#### Work to be completed
The material below holds a span beginning at the line with "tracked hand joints" and ending at the line with "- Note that". Quote that span exactly, both ends included, and only that span.
=== Section Start ===
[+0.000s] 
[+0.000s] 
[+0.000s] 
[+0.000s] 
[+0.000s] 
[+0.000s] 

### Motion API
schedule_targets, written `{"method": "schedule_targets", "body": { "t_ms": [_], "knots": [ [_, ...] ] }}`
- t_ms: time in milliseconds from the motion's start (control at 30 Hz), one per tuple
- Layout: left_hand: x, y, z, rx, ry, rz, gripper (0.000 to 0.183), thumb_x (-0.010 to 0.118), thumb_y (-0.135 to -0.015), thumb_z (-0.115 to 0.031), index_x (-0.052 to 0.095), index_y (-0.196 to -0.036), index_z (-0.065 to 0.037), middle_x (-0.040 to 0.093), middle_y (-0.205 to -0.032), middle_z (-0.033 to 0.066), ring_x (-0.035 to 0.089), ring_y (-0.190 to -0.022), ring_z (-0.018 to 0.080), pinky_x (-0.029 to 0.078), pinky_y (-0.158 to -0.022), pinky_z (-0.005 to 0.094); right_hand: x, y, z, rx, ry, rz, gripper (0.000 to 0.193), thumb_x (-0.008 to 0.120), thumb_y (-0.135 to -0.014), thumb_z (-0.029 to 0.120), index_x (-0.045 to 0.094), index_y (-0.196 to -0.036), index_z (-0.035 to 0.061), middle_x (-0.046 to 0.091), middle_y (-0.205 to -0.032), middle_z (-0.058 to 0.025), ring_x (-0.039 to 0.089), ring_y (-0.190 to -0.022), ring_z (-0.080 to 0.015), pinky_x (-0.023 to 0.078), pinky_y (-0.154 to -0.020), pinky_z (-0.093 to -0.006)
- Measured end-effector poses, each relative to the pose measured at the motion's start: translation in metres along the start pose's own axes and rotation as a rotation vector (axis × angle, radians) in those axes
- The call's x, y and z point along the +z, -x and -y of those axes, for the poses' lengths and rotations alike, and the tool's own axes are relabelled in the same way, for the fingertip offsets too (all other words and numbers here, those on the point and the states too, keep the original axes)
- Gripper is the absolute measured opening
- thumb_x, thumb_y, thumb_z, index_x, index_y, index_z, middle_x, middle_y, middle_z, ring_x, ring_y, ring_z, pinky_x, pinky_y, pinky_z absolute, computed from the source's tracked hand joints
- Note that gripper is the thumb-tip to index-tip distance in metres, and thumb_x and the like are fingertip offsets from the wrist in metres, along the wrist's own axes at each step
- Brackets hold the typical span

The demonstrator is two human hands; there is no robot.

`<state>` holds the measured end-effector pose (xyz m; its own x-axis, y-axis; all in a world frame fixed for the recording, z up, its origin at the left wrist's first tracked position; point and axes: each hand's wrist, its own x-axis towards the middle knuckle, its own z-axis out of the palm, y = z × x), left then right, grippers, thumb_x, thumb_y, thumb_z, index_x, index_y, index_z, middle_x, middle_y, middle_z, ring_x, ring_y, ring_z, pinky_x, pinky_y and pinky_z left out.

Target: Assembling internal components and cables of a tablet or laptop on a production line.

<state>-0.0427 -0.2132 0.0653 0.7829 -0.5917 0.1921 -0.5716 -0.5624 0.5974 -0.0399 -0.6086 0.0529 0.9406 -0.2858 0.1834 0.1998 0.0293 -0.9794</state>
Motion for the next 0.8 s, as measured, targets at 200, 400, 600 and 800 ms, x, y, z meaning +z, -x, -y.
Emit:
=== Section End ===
#### Output for this exercise
- thumb_x, thumb_y, thumb_z, index_x, index_y, index_z, middle_x, middle_y, middle_z, ring_x, ring_y, ring_z, pinky_x, pinky_y, pinky_z absolute, computed from the source's tracked hand joints
- Note that gripper is the thumb-tip to index-tip distance in metres, and thumb_x and the like are fingertip offsets from the wrist in metres, along the wrist's own axes at each step

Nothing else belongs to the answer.